Records from a data source:
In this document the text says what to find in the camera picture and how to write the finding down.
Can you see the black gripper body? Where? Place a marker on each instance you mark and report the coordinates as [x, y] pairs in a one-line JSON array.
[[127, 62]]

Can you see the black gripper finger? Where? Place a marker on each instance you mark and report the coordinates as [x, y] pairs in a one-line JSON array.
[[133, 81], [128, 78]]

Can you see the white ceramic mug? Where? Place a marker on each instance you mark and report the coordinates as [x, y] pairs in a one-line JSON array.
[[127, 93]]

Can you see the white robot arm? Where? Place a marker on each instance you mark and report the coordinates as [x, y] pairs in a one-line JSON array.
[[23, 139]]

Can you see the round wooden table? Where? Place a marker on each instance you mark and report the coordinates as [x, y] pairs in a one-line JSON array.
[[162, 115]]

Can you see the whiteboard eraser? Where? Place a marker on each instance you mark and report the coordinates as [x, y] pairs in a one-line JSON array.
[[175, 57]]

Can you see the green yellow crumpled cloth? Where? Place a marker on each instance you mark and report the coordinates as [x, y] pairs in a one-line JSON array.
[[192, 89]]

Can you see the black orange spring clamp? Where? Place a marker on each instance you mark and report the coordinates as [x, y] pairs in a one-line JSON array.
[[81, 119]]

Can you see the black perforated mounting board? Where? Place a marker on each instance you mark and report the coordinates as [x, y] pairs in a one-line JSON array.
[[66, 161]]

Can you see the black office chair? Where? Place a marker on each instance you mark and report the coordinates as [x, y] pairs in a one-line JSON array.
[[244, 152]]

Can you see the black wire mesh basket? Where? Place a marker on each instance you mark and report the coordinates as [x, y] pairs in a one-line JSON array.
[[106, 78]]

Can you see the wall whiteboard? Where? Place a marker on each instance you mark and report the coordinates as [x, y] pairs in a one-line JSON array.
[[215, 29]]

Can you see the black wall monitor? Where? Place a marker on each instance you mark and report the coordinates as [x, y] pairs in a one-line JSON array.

YOUR INSTRUCTIONS: Exact repetition is required: return every record shown above.

TASK RESULT:
In this document the text says what to find in the camera picture and how to write the finding down.
Can you see the black gripper body? Where? Place a marker on each instance you mark and report the coordinates as [x, y] pairs in a one-line JSON array.
[[127, 62]]

Can you see the black gripper finger? Where? Place a marker on each instance you mark and report the coordinates as [x, y] pairs in a one-line JSON array.
[[133, 81], [128, 78]]

Can you see the white ceramic mug? Where? Place a marker on each instance you mark and report the coordinates as [x, y] pairs in a one-line JSON array.
[[127, 93]]

Can you see the white robot arm? Where? Place a marker on each instance you mark and report the coordinates as [x, y] pairs in a one-line JSON array.
[[23, 139]]

Can you see the round wooden table? Where? Place a marker on each instance you mark and report the coordinates as [x, y] pairs in a one-line JSON array.
[[162, 115]]

Can you see the whiteboard eraser? Where? Place a marker on each instance you mark and report the coordinates as [x, y] pairs in a one-line JSON array.
[[175, 57]]

Can you see the green yellow crumpled cloth? Where? Place a marker on each instance you mark and report the coordinates as [x, y] pairs in a one-line JSON array.
[[192, 89]]

Can you see the black orange spring clamp? Where? Place a marker on each instance you mark and report the coordinates as [x, y] pairs in a one-line JSON array.
[[81, 119]]

Can you see the black perforated mounting board? Where? Place a marker on each instance you mark and report the coordinates as [x, y] pairs in a one-line JSON array.
[[66, 161]]

Can you see the black office chair? Where? Place a marker on each instance you mark and report the coordinates as [x, y] pairs in a one-line JSON array.
[[244, 152]]

Can you see the black wire mesh basket? Where? Place a marker on each instance you mark and report the coordinates as [x, y] pairs in a one-line JSON array.
[[106, 78]]

Can you see the wall whiteboard? Where? Place a marker on each instance you mark and report the coordinates as [x, y] pairs in a one-line JSON array.
[[215, 29]]

Can you see the black wall monitor? Where? Place a marker on each instance you mark and report the coordinates as [x, y] pairs in a one-line JSON array.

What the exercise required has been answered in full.